La mue de la
cigale (3)
La flamme les éclairait de près. Se disant que celle qui
près du pilier central était tournée de profil, devait être la dame de ses
pensées, c’est sur elle que d’abord il arrêta les yeux : elle portait
semblait-il, une robe de dessous de damas rouge foncé, ce qu’elle portait
par-dessus se distinguait mal, le port de tête était gracile, et la
silhouette menue, n’avait rien de remarquable ; elle se tenait comme si
elle voulait dérober son visage à la personne même qui lui faisait face. Les
mains étaient fines, et elle paraissait les dissimuler de son mieux. L’autre
tournée vers l’est, était en pleine vue. Sur une robe blanche de crêpe léger,
elle avait jeté négligemment une sorte de surtout d’indigo carminé, la
poitrine était dégagée jusqu’au nœud de la ceinture de la jupe écarlate, et
sa tenue était des plus relâchées. De teint très clair et agréable, elle
était potelée et plutôt grande ; le port de tête et le front d’un dessin
net, le regard, la bouche d’un charmant prenant, lui composaient une beauté
éclatante. Sa chevelure bien fournie n’était pas très longue, mais sa
retombée et la courbe des épaules étaient d’une grande pureté de lignes, bref,
elle avait l’air d’une agréable personne, sans défaut saillant. Son père
avait certes de bonnes raisons de la trouver incomparable, se dit le Prince
tout au plaisir de la regarder. On pouvait estimer tout au plus qu’il ne lui
manquait que d’être un peu plus posée. Elle ne devait pas être dépourvue de
ressources. La partie de go se terminait, et comme elle avait d’un
coup d’œil repéré les intersections bloquées, elle était tout excitée et
s’agitait vivement, cependant que la dame de céans lui disait avec le plus
grand calme : –
Attendez donc ! Par ici c'est un seki, vous ne pouvez rien faire!

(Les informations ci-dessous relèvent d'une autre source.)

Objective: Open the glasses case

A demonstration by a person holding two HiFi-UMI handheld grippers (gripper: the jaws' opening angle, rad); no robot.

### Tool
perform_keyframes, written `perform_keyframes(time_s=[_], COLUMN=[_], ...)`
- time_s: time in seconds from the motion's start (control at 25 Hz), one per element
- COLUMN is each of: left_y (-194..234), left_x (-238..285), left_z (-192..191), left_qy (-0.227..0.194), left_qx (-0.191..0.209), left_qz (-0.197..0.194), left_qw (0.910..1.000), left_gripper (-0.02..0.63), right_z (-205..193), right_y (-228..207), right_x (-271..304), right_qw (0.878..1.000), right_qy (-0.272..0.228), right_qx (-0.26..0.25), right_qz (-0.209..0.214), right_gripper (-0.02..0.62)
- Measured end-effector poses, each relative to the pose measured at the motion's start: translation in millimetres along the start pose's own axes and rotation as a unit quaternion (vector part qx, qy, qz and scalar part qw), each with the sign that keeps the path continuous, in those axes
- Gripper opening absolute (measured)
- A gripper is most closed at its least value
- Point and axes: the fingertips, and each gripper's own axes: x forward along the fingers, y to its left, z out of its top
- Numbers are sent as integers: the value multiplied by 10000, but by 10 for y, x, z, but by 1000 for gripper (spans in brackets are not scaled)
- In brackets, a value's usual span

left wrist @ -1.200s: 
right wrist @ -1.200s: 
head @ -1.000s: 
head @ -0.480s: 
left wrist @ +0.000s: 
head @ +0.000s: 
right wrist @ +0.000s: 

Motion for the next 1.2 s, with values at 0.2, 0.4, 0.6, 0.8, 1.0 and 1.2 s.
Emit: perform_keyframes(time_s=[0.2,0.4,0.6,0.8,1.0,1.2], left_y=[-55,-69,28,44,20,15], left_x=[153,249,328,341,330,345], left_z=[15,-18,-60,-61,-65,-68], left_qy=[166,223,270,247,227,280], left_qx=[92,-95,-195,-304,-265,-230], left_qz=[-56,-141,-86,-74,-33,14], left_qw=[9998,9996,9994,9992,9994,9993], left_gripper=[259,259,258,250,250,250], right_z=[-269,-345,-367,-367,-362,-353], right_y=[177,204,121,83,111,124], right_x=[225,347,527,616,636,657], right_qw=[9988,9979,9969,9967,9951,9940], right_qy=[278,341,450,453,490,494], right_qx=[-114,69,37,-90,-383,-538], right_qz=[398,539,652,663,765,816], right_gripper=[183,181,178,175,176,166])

Vous devez plutôt combattre le kô par là. Mais
elle : –
Allons, cette fois-ci je suis battue ! Voyons de votre
côté et du mien… ! Et repliant les doigts : – Dix, vingt, trente, quarante ! Sa façon de
compter paraissait aussi décidée que si c’avait été « d’Iyo les bassins
d’eau chaude ». Il y avait sans doute dans tout cela une touche de
vulgarité ! L’autre par contre, avec une distinction incomparable, de sa
manche se couvrait la bouche, de sorte que l’on voyait à peine son visage,
mais à force de l’observer, il finit par apercevoir son profil. La paupière
donnait l’impression d’être peu épaisse, le dessin du nez n’était pas net,
déjà flétri, et nulle part ne se voyait l’éclat de la jeunesse. Son visage ,
presque laid quand on considérait chacun de ses traits, était racheté par un
maintien qui retenait l’attention et faisait penser qu’elle devait avoir plus
d’esprit que la superbe créature. Celle-ci, vive et pleine de charme,
plaisante à voir, donnait libre cours à sa bonne humeur ; riante et
malicieuse, elle paraissait dans toute la splendeur de son âge, et sous ce
rapport, c’était une personne fort agréable. Il la jugea
certes superficielle, mais pour un esprit dépourvu d’austérité, ce n’était
pas une raison pour la dédaigner. Toutes celles qu’il lui avait été donné de
voir, prenaient des poses dont elles ne se départaient un seul instant, et il
ne voyait toujours que la surface de ces visages qui se détournaient ;
jamais encore il n’avait pu épier une femme dans une attitude aussi librement
détendue, et malgré la gêne qu’il éprouvait à les voir si nettement sans
qu’elles s ‘en doutassent, il eût voulu prolonger sa contemplation,
quand il lui sembla que le page revenait vers lui ; il ressortit donc
sans bruit et s’en fut s’asseoir près de l’entrée du passage couvert.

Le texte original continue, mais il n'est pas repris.